> **PROBLEM STATEMENT**:
All that is needed is the listing, given back exactly.
+-------+
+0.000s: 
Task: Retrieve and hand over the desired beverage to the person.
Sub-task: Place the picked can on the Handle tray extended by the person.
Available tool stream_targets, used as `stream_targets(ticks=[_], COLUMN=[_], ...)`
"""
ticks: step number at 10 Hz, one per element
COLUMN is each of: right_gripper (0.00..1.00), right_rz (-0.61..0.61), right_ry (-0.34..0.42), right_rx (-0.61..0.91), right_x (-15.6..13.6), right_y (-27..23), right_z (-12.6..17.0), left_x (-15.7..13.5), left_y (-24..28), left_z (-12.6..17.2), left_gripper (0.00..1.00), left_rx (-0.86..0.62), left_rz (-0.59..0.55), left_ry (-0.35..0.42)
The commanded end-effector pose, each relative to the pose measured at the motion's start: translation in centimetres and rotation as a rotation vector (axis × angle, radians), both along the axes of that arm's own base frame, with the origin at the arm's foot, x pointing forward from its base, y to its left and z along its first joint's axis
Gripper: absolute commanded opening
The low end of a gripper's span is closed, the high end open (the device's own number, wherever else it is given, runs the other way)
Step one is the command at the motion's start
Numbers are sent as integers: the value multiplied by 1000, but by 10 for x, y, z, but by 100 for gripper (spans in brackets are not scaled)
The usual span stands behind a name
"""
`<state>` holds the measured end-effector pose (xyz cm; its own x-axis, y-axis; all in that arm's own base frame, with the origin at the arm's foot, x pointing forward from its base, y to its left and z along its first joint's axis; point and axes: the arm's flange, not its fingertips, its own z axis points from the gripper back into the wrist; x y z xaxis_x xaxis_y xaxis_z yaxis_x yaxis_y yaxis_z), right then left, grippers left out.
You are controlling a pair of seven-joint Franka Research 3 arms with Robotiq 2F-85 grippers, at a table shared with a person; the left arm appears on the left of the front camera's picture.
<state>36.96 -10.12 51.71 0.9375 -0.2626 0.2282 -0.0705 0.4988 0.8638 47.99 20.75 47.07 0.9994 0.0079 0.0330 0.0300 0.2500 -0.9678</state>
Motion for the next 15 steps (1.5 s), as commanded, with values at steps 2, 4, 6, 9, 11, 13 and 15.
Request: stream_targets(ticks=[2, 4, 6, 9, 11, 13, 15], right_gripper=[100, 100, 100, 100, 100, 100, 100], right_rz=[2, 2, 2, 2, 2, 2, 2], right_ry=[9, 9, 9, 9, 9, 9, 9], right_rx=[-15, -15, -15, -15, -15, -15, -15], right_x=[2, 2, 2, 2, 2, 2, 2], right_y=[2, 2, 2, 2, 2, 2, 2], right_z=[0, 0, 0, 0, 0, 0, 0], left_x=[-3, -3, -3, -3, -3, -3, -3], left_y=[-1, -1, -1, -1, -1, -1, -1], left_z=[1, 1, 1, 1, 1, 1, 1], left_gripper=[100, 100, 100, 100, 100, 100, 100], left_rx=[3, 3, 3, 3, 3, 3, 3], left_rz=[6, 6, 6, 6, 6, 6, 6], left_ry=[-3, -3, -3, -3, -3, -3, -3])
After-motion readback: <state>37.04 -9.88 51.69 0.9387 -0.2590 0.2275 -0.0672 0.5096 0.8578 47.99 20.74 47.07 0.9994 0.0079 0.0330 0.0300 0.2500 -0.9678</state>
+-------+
> **TASK RESPONSE**:
+0.000s: 
Task: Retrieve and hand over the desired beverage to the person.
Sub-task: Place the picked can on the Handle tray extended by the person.
Available tool stream_targets, used as `stream_targets(ticks=[_], COLUMN=[_], ...)`
"""
ticks: step number at 10 Hz, one per element
COLUMN is each of: right_gripper (0.00..1.00), right_rz (-0.61..0.61), right_ry (-0.34..0.42), right_rx (-0.61..0.91), right_x (-15.6..13.6), right_y (-27..23), right_z (-12.6..17.0), left_x (-15.7..13.5), left_y (-24..28), left_z (-12.6..17.2), left_gripper (0.00..1.00), left_rx (-0.86..0.62), left_rz (-0.59..0.55), left_ry (-0.35..0.42)
The commanded end-effector pose, each relative to the pose measured at the motion's start: translation in centimetres and rotation as a rotation vector (axis × angle, radians), both along the axes of that arm's own base frame, with the origin at the arm's foot, x pointing forward from its base, y to its left and z along its first joint's axis
Gripper: absolute commanded opening
The low end of a gripper's span is closed, the high end open (the device's own number, wherever else it is given, runs the other way)
Step one is the command at the motion's start
Numbers are sent as integers: the value multiplied by 1000, but by 10 for x, y, z, but by 100 for gripper (spans in brackets are not scaled)
The usual span stands behind a name
"""
`<state>` holds the measured end-effector pose (xyz cm; its own x-axis, y-axis; all in that arm's own base frame, with the origin at the arm's foot, x pointing forward from its base, y to its left and z along its first joint's axis; point and axes: the arm's flange, not its fingertips, its own z axis points from the gripper back into the wrist; x y z xaxis_x xaxis_y xaxis_z yaxis_x yaxis_y yaxis_z), right then left, grippers left out.
You are controlling a pair of seven-joint Franka Research 3 arms with Robotiq 2F-85 grippers, at a table shared with a person; the left arm appears on the left of the front camera's picture.
<state>36.96 -10.12 51.71 0.9375 -0.2626 0.2282 -0.0705 0.4988 0.8638 47.99 20.75 47.07 0.9994 0.0079 0.0330 0.0300 0.2500 -0.9678</state>
Motion for the next 15 steps (1.5 s), as commanded, with values at steps 2, 4, 6, 9, 11, 13 and 15.
Request: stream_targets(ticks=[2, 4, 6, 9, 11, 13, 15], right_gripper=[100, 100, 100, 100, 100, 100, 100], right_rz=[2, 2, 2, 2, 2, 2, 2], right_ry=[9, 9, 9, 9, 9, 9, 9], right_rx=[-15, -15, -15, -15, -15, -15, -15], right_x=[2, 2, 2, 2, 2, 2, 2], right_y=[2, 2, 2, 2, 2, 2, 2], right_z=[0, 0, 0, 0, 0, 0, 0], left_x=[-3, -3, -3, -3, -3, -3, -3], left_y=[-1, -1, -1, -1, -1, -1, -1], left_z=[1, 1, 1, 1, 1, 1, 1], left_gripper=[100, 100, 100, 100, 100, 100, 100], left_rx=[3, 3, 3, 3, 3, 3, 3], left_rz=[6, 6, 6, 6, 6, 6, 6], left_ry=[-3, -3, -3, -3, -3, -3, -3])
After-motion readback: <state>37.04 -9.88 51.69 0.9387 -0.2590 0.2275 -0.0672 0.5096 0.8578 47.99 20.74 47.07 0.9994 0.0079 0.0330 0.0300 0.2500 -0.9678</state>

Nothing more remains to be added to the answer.